WHAT YOU SHOULD DO
The answer must consist only of the lines from the line with "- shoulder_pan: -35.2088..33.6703" to the line with "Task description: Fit", both included, exactly as they stand below.

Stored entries
::::::::::

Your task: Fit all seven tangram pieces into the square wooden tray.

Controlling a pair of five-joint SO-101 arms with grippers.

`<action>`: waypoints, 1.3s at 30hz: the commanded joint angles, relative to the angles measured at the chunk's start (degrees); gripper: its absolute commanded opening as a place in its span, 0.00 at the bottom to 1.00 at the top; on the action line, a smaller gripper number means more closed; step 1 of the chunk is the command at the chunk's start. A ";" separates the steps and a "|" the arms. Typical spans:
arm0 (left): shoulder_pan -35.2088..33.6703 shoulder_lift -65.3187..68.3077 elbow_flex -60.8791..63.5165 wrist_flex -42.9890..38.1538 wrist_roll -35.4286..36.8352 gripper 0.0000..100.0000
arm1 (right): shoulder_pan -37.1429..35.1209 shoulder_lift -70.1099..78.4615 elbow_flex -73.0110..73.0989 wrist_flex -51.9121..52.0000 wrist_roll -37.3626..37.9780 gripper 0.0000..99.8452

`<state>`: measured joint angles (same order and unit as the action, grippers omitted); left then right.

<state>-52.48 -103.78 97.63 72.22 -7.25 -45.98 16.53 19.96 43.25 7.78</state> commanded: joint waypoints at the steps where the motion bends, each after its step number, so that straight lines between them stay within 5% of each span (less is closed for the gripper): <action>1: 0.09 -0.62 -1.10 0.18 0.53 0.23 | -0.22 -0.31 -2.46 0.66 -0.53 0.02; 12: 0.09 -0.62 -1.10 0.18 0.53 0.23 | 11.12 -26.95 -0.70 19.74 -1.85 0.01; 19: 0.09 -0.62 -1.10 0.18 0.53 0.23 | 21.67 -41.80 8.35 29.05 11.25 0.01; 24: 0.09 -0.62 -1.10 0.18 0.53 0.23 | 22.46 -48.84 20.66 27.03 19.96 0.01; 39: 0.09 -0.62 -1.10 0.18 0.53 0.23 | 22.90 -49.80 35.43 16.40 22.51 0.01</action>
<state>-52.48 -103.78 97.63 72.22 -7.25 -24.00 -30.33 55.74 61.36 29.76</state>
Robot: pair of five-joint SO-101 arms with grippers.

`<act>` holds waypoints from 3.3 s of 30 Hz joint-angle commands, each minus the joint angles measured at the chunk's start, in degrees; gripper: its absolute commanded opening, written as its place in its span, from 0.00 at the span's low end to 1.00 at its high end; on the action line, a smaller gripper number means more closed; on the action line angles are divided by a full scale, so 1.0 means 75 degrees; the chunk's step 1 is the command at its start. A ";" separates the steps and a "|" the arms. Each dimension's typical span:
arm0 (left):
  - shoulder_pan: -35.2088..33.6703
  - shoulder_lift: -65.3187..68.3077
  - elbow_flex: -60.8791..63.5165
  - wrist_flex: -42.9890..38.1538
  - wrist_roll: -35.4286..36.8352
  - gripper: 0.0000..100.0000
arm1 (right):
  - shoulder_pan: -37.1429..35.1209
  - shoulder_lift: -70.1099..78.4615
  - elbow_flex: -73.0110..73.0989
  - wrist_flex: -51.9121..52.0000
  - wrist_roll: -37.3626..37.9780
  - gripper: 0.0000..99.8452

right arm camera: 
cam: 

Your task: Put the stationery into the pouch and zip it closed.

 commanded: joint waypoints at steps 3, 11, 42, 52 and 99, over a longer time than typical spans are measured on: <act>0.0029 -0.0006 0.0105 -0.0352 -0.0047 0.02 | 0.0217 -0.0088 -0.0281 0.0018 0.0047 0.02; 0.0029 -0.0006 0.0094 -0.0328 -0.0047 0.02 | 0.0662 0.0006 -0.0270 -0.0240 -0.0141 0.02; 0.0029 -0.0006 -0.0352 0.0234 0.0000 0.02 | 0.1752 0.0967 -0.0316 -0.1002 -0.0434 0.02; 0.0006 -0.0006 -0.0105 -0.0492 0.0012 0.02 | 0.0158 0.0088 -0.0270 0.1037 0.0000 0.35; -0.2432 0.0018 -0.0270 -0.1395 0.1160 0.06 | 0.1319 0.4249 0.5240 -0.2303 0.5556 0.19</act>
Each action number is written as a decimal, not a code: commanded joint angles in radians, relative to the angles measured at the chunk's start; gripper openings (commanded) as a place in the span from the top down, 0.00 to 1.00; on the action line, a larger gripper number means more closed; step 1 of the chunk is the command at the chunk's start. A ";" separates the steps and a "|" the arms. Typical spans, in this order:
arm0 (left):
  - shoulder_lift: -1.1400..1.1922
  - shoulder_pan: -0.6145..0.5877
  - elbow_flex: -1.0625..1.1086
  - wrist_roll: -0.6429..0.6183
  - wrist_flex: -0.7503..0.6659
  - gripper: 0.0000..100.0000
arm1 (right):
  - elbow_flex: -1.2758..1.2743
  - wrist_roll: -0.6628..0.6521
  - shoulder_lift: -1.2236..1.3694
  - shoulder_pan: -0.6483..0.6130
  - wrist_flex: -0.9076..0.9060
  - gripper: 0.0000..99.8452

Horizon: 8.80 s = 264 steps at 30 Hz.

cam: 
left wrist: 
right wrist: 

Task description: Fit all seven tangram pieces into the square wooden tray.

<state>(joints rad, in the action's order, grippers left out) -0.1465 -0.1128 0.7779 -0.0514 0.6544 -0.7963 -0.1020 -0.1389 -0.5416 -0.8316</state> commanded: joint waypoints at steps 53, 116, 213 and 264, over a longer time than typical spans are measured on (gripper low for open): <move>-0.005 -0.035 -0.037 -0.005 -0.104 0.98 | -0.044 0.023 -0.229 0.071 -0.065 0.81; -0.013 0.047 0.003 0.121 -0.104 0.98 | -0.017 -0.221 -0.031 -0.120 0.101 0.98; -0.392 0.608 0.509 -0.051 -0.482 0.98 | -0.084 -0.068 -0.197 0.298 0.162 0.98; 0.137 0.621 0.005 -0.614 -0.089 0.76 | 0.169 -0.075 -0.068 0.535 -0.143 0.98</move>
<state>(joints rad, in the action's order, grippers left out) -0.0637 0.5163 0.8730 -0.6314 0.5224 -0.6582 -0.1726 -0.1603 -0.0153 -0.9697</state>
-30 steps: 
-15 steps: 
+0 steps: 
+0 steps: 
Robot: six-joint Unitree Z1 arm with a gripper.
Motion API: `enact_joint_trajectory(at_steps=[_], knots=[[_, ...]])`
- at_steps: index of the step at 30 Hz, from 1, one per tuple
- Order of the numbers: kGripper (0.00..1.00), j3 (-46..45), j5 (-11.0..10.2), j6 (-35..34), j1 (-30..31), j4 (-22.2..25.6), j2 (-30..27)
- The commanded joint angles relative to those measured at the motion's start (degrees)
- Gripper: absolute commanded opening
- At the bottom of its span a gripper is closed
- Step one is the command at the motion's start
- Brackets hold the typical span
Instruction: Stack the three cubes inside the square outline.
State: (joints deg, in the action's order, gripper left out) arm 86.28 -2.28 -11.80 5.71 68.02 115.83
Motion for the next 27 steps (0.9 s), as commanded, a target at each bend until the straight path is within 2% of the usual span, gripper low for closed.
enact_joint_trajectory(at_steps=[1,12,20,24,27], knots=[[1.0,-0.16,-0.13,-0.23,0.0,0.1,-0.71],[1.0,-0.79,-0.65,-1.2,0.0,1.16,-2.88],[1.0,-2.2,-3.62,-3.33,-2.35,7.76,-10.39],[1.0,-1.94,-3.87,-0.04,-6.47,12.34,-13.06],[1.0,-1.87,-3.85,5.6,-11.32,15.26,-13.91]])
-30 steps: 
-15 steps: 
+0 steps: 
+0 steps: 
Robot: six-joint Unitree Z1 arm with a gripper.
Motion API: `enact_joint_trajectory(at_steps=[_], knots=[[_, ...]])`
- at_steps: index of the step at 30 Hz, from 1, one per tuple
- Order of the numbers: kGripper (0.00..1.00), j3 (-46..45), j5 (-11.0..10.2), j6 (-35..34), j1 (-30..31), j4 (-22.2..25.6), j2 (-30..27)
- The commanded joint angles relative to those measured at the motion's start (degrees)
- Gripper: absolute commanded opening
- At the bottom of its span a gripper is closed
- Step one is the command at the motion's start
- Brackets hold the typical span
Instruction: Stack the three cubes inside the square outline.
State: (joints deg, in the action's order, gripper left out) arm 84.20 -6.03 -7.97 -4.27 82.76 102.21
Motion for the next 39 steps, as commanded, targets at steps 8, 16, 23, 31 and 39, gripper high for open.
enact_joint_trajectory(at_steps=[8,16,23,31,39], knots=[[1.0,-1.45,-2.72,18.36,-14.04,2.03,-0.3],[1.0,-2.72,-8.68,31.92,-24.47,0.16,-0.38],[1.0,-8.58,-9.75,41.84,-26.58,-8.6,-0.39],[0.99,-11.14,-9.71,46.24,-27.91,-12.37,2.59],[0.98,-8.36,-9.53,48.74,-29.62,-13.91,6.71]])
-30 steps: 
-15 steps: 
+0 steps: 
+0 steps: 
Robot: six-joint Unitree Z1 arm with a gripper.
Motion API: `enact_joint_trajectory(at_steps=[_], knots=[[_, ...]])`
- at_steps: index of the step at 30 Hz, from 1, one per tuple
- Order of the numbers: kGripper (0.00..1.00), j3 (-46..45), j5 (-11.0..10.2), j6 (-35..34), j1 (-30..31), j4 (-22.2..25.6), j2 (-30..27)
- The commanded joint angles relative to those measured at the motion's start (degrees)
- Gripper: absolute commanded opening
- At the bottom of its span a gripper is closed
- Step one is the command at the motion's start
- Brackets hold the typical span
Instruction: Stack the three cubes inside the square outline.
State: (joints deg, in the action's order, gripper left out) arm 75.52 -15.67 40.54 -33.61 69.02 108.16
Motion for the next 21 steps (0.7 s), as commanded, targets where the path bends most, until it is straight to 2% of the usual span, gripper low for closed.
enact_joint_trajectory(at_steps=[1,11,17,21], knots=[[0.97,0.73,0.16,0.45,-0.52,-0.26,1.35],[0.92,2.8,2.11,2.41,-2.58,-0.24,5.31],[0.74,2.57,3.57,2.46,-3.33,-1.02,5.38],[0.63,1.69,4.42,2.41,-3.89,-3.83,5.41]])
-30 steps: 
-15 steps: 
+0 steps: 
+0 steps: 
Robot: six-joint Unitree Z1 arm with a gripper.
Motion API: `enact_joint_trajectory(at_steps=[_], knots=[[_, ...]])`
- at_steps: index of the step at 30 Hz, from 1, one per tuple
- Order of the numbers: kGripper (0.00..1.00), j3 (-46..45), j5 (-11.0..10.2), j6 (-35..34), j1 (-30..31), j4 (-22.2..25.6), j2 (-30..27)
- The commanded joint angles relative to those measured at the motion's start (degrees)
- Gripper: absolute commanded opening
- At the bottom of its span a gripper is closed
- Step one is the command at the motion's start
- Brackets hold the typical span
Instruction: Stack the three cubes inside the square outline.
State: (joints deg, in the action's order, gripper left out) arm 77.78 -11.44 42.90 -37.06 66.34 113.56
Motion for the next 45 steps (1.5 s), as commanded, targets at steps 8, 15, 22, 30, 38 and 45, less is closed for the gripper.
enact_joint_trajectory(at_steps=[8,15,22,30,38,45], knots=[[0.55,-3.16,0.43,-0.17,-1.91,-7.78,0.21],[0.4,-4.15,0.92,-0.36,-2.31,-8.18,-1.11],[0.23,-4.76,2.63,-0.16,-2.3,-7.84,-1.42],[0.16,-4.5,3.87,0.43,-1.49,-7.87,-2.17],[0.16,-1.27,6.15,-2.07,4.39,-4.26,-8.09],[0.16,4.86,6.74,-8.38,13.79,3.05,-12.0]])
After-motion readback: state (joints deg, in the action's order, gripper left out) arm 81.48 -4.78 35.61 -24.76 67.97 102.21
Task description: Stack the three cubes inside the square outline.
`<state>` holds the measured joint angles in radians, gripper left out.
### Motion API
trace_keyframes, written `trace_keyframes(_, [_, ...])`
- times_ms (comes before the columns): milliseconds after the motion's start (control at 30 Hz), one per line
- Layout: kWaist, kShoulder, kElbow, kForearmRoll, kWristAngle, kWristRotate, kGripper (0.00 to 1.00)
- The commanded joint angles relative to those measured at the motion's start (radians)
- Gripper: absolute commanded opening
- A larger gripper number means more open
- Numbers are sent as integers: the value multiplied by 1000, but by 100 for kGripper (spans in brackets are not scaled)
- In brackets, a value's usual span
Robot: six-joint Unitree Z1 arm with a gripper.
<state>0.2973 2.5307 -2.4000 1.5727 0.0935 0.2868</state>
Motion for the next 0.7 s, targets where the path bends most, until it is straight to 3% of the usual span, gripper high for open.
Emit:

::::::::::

SOLUTION FOR THIS EXERCISE
  - shoulder_pan: -35.2088..33.6703
  - shoulder_lift: -65.3187..68.3077
  - elbow_flex: -60.8791..63.5165
  - wrist_flex: -42.9890..38.1538
  - wrist_roll: -35.4286..36.8352
  - gripper: 0.0000..100.0000
arm1 (right):
  - shoulder_pan: -37.1429..35.1209
  - shoulder_lift: -70.1099..78.4615
  - elbow_flex: -73.0110..73.0989
  - wrist_flex: -51.9121..52.0000
  - wrist_roll: -37.3626..37.9780
  - gripper: 0.0000..99.8452

right arm camera: 
cam: 

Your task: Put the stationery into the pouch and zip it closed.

 commanded: joint waypoints at steps 3, 11, 42, 52 and 99, over a longer time than typical spans are measured on: <act>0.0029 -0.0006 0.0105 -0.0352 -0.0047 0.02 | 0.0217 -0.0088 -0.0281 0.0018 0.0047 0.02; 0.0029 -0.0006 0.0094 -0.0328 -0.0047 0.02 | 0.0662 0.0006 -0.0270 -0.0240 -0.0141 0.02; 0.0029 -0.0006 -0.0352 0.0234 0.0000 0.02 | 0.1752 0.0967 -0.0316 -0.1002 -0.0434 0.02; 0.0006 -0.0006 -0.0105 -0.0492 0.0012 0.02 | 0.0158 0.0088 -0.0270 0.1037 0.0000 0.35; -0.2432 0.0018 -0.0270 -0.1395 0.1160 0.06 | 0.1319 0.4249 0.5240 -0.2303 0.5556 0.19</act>
Each action number is written as a decimal, not a code: commanded joint angles in radians, relative to the angles measured at the chunk's start; gripper openings (commanded) as a place in the span from the top down, 0.00 to 1.00; on the action line, a larger gripper number means more closed; step 1 of the chunk is the command at the chunk's start. A ";" separates the steps and a "|" the arms. Typical spans, in this order:
arm0 (left):
  - shoulder_lift: -1.1400..1.1922
  - shoulder_pan: -0.6145..0.5877
  - elbow_flex: -1.0625..1.1086
  - wrist_roll: -0.6429..0.6183
  - wrist_flex: -0.7503..0.6659
  - gripper: 0.0000..100.0000
arm1 (right):
  - elbow_flex: -1.2758..1.2743
  - wrist_roll: -0.6628..0.6521
  - shoulder_lift: -1.2236..1.3694
  - shoulder_pan: -0.6483..0.6130
  - wrist_flex: -0.9076..0.9060
  - gripper: 0.0000..99.8452

Horizon: 8.80 s = 264 steps at 30 Hz.

cam: 
left wrist: 
right wrist: 

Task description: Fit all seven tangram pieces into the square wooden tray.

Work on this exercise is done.